_THE TASK_
Write out the data exactly as given, dropping every picture.
==================================================
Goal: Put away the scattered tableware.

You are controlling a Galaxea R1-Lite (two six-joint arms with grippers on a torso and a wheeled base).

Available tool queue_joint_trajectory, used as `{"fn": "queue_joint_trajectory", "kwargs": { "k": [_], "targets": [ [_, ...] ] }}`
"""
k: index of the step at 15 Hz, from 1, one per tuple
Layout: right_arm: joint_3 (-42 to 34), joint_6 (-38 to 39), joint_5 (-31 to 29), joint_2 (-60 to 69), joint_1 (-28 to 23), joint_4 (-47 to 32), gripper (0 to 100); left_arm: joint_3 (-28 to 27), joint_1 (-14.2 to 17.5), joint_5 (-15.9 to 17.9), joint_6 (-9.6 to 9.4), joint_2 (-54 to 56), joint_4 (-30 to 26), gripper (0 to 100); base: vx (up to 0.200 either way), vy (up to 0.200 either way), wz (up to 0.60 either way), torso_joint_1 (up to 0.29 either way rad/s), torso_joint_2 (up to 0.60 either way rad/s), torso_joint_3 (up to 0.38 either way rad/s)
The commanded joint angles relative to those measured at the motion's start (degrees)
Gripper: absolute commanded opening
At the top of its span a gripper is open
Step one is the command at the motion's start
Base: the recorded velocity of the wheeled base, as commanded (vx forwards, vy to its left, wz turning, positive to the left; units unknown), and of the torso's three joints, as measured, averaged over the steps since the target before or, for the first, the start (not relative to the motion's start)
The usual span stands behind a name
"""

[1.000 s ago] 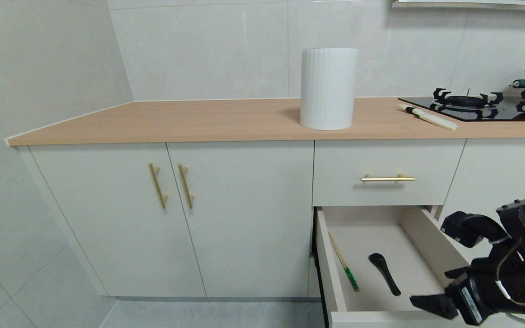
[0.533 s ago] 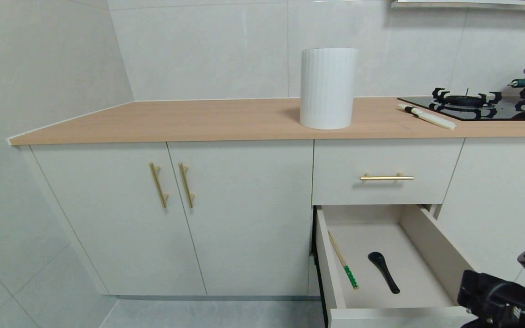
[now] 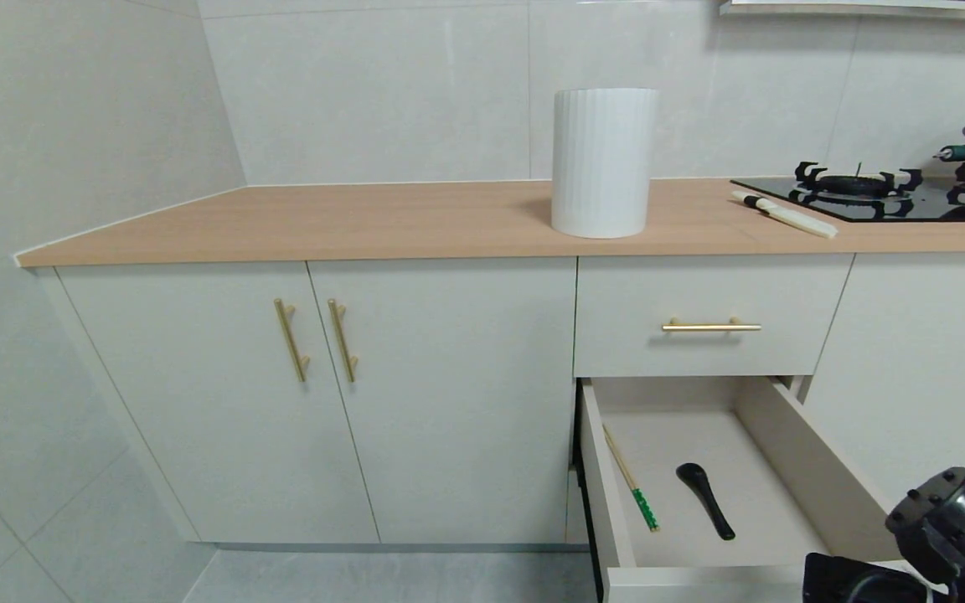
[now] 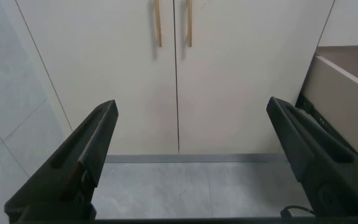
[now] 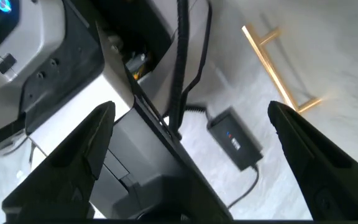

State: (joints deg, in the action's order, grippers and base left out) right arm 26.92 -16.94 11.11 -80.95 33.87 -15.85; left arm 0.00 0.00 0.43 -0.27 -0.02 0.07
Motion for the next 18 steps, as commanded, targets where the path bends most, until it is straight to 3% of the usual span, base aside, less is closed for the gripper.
{"fn": "queue_joint_trajectory", "kwargs": {
  "k": [1,6,10,14,18],
  "targets": [
    [0.2,0.9,-0.5,-6.5,-1.1,2.5,100,0.0,0.0,0.0,0.0,0.0,0.0,100,0.0,0.0,0.0,0.0,0.0,0.0],
    [1.0,3.8,-4.4,-11.3,-5.6,7.8,100,0.0,0.0,0.0,0.0,0.0,0.0,100,0.0,0.0,0.0,0.0,0.0,0.0],
    [3.7,10.3,-9.1,-14.4,-6.1,8.9,100,0.0,0.0,0.0,0.0,0.0,0.0,100,0.0,0.0,0.0,0.0,0.0,0.0],
    [4.4,16.7,-13.3,-19.5,-8.4,19.5,100,0.0,0.0,0.0,0.0,0.0,0.0,100,0.0,0.0,0.0,0.0,0.0,0.0],
    [8.0,21.6,-16.9,-24.0,-8.4,21.4,100,0.0,0.0,0.0,0.0,0.0,0.0,100,0.0,0.0,0.0,0.0,0.0,0.0]
  ]
}}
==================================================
_REPLY TO THE TASK_
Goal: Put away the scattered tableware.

You are controlling a Galaxea R1-Lite (two six-joint arms with grippers on a torso and a wheeled base).

Available tool queue_joint_trajectory, used as `{"fn": "queue_joint_trajectory", "kwargs": { "k": [_], "targets": [ [_, ...] ] }}`
"""
k: index of the step at 15 Hz, from 1, one per tuple
Layout: right_arm: joint_3 (-42 to 34), joint_6 (-38 to 39), joint_5 (-31 to 29), joint_2 (-60 to 69), joint_1 (-28 to 23), joint_4 (-47 to 32), gripper (0 to 100); left_arm: joint_3 (-28 to 27), joint_1 (-14.2 to 17.5), joint_5 (-15.9 to 17.9), joint_6 (-9.6 to 9.4), joint_2 (-54 to 56), joint_4 (-30 to 26), gripper (0 to 100); base: vx (up to 0.200 either way), vy (up to 0.200 either way), wz (up to 0.60 either way), torso_joint_1 (up to 0.29 either way rad/s), torso_joint_2 (up to 0.60 either way rad/s), torso_joint_3 (up to 0.38 either way rad/s)
The commanded joint angles relative to those measured at the motion's start (degrees)
Gripper: absolute commanded opening
At the top of its span a gripper is open
Step one is the command at the motion's start
Base: the recorded velocity of the wheeled base, as commanded (vx forwards, vy to its left, wz turning, positive to the left; units unknown), and of the torso's three joints, as measured, averaged over the steps since the target before or, for the first, the start (not relative to the motion's start)
The usual span stands behind a name
"""

[1.000 s ago] 
[0.533 s ago] 
[now] 
[now] 
[now] 

State: (joints deg, in the action's order, grippers and base left out) right arm 26.92 -16.94 11.11 -80.95 33.87 -15.85; left arm 0.00 0.00 0.43 -0.27 -0.02 0.07
Motion for the next 18 steps, as commanded, targets where the path bends most, until it is straight to 3% of the usual span, base aside, less is closed for the gripper.
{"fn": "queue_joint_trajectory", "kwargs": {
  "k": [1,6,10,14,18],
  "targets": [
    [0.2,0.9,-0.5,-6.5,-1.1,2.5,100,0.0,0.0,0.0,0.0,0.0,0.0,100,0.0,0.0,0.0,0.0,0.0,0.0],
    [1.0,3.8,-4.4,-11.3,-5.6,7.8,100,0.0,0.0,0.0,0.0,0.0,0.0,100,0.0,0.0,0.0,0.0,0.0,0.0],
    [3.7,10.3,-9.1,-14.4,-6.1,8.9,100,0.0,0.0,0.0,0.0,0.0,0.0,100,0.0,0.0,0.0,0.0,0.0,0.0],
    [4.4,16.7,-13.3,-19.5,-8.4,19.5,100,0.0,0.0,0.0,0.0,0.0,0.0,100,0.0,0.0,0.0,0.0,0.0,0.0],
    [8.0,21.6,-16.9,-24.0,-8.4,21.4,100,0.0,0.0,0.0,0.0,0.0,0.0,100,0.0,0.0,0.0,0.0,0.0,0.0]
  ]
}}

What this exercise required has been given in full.